Required action. Search the entries below for "yellow". Report each line where it occurs.

Stored entries
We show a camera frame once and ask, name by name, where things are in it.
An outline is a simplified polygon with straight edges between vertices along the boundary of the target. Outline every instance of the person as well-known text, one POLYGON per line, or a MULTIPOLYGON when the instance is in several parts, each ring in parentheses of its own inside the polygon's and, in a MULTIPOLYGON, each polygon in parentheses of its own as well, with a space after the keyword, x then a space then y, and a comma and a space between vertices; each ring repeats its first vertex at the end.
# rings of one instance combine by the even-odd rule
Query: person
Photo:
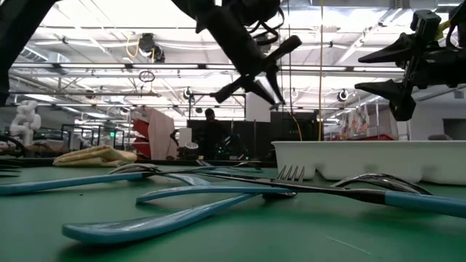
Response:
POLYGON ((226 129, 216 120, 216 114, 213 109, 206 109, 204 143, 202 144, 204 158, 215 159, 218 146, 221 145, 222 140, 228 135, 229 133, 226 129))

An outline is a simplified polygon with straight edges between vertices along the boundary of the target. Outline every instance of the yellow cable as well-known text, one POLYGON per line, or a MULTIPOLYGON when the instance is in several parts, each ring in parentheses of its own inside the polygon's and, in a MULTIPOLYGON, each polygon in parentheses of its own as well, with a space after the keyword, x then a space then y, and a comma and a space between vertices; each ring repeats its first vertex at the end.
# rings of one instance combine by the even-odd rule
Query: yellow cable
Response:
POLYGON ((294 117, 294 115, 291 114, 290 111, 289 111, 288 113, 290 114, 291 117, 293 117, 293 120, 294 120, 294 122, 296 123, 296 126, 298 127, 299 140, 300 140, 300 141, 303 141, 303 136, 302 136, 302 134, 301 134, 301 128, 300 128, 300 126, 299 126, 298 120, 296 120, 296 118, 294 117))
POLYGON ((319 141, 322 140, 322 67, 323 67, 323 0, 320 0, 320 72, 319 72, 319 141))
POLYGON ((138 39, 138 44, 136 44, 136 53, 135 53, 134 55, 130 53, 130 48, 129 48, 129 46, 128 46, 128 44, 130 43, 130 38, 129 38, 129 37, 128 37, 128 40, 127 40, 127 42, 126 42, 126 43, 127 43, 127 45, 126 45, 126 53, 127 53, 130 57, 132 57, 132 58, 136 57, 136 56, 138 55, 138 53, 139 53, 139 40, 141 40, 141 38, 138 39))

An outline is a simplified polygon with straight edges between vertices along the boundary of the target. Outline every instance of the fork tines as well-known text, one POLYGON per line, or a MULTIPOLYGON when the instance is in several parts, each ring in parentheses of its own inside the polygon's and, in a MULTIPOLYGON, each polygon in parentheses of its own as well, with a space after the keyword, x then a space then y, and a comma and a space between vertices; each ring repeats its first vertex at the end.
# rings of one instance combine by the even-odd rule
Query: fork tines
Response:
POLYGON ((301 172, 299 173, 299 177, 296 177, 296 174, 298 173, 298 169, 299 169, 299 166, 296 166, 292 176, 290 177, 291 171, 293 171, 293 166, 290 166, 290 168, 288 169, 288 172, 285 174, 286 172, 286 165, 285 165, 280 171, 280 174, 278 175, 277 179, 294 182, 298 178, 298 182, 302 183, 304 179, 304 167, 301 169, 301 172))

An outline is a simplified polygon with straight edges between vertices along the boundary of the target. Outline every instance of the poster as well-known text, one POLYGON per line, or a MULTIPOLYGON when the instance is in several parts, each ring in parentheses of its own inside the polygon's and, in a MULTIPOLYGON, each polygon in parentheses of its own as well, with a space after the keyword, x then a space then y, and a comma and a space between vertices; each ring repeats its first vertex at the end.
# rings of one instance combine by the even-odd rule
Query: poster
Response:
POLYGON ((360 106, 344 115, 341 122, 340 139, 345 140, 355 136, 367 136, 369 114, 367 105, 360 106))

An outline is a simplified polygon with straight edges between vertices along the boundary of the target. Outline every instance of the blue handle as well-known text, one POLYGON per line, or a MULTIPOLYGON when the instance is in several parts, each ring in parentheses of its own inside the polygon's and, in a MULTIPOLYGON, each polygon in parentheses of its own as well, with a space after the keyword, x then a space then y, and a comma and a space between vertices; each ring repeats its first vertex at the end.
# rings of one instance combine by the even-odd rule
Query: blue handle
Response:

Answer for the task.
An outline is a simplified polygon with straight edges between vertices along the boundary of the target. Outline every instance of the yellow cable as well-known text, one POLYGON per line, or a MULTIPOLYGON when the instance is in several parts, each ring in parentheses of its own inside the polygon's and, in a MULTIPOLYGON, each polygon in parentheses of its own as well, with a space after the keyword, x then a space then y, and a comma and a space between vertices; each ring repeats its first vertex at the end.
Query: yellow cable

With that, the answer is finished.